Thursday, March 5, 2009

Yummy Khatta Rawa Dhokla

When i herd some one saying "Dhokla and other 'Gujarati pharsaans' sounds like Big bombs .."imagine America dropped 2 dhoklas on Japan" ; I just can't stop being annoyed and giggling both at same time.. the reason is- Dhokla is so yummy that I Would never imagine it sounds so "bombarding" but here it is!! Why I am in deep love with this stepal diet of Gujarat .
I Grew up Mostly with my daadi ( paternal grandma) and this used to be our every morning snack during Holidays she use to make these with extreme ease while making it perfect every time.
This is not so regular "Besan" [Gram/Chickpea Flour] dhokla but the Fluffy, Very Soft, and deliciously healthy Khatta Dhoklas cos they are made of "Rawa" [Semolina]. they are healthier

Try these and watch it get disappear in no time By kids.
This is one of the favorites in our all parties too so try it either its your Kitty or Potluck party and get hit instantly.
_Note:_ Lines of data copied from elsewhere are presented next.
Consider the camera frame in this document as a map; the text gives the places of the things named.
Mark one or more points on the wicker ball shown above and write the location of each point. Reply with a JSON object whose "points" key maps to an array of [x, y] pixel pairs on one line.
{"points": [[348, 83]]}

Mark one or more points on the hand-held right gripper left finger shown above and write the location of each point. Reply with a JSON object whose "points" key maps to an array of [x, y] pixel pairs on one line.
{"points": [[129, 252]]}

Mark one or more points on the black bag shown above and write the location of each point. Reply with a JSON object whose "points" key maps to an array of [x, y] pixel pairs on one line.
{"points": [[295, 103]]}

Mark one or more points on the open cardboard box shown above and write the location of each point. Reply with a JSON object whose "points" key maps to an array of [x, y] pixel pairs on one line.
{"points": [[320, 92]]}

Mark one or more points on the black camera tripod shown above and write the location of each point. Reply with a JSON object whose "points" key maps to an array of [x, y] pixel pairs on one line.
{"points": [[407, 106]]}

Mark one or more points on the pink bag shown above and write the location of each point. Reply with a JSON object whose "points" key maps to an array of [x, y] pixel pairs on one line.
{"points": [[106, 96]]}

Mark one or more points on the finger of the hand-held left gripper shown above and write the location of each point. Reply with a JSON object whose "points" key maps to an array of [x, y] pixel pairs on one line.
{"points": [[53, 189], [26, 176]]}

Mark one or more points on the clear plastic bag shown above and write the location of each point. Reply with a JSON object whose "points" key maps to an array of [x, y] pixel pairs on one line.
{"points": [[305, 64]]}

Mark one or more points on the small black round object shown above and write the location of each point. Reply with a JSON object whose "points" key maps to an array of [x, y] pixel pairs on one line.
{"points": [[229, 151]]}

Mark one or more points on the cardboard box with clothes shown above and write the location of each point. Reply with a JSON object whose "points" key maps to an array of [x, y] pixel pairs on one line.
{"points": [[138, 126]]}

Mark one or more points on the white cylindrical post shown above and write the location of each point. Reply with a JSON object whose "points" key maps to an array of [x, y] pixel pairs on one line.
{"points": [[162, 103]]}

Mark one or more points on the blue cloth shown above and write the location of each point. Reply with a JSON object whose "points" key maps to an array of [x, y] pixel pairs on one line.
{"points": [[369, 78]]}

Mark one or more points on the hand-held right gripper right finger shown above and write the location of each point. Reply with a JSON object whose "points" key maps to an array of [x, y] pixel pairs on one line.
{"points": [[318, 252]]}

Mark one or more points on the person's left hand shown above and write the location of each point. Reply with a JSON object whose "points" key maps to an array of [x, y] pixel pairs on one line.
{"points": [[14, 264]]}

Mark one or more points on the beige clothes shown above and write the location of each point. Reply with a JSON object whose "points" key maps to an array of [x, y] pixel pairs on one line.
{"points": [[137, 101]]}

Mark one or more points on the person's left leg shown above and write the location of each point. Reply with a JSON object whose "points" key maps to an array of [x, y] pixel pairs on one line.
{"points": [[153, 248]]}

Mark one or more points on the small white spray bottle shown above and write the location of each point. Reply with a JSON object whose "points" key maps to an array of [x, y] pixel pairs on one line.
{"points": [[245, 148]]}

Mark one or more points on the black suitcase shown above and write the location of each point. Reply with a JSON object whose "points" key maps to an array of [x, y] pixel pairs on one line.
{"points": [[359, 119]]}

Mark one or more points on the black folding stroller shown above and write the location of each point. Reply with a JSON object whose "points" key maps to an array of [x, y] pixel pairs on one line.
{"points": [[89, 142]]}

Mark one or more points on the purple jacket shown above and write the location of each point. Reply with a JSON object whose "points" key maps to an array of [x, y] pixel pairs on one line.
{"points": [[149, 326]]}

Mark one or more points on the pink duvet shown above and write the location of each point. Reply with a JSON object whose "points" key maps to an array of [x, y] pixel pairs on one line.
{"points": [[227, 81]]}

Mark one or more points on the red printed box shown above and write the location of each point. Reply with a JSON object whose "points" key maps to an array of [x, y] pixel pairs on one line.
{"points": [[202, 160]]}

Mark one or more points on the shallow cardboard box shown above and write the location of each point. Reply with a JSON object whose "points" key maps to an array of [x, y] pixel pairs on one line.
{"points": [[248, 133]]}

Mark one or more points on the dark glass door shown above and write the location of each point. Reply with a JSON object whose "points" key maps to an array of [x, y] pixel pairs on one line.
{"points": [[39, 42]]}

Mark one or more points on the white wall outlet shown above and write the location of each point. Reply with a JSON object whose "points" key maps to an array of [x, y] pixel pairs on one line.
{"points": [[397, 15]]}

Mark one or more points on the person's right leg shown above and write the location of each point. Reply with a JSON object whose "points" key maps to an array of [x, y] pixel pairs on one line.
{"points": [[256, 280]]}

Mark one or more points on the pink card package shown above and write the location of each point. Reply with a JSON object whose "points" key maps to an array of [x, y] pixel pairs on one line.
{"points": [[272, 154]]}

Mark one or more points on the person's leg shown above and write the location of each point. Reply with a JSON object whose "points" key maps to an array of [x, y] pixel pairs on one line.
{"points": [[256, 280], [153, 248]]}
  • Preparation Time: 10 mins
  • Cooking Time: 20 mins
  • Serves 6


  • 1 cup fine semolina [rawa]
  • ¼ cup gram/chickpea flour [besan]
  • 1 cup fresh yogurt thick
  • 1 cup water
  • 1 inch piece ginger, finely chopped
  • 2 green chillies, finely chopped
  • 7-8 curry leaves, finely chopped
  • 1/2 tsp turmeric powder
  • 3 tbsp sugar
  • 1 tsp salt
  • juice of half a lemon
  • 1 tbsp eno [fruit salts]

  • For The Tempering
  • 1 tsp mustard seeds
  • 1/4 cup freshly chopped coriander leaves
  • 2 tbsp oil for tempering

To Make The Dhoklas
  1. Heat water In the steamer /cooker & bring to a boil on high heat.
  2. Meanwhile , Lightly grease a shallow metal dish [steel/aluminum ] with cooking oil and set aside.
  3. Mix Together semolina, chickpea flour, ginger, green chillies, curry leaves, turmeric powder,salt, sugar, lemon juice and yogurt in a large bowl.
  4. Whisk well .
  5. Slowly add warm water and keep whisking for 3-4 minutes until mixture is light and fluffy.
  6. Add more water if required to achieve a smooth, slightly thick pouring consistency.
  7. Stand for 3-4 minutes. Add Eno ( fruit salt) and whisk well till mixture rises and doubles in volume.
  8. Pour into the prepared dish and steam in the steamer/pressure cooker which is filled with water top a stand in water and place dish on stand cover with lid and steam (without weight) for 20 minutes. Remove from steamer and stand, covered for 5 minutes.
To Temper The Dhoklas
  • Heat oil in a small frying pan. When it is hot, add the mustard seeds till they crackle.
  • Pour oil and mustard seeds over the dhoklas.
  • Cut dhoklas into neat squares and serve hot sprinkled with fresh coriander leaves.

Handy Hints :

  • You can also Place the pan with the dhokla mixture in a steamer which has been filled with water.
  • Cover the mouth of the steamer with a lid wrapped in a tea towel. Place a heavy weight on top of the cover.
  • You may also sprinkle Roasted sesame seeds and freshly grated coconut on the prepared dhoklas for added flavor.
  • Adding a very small pinch of asafetida (hing powder) can be a variation of taste, but that's yummy too, common go on and try.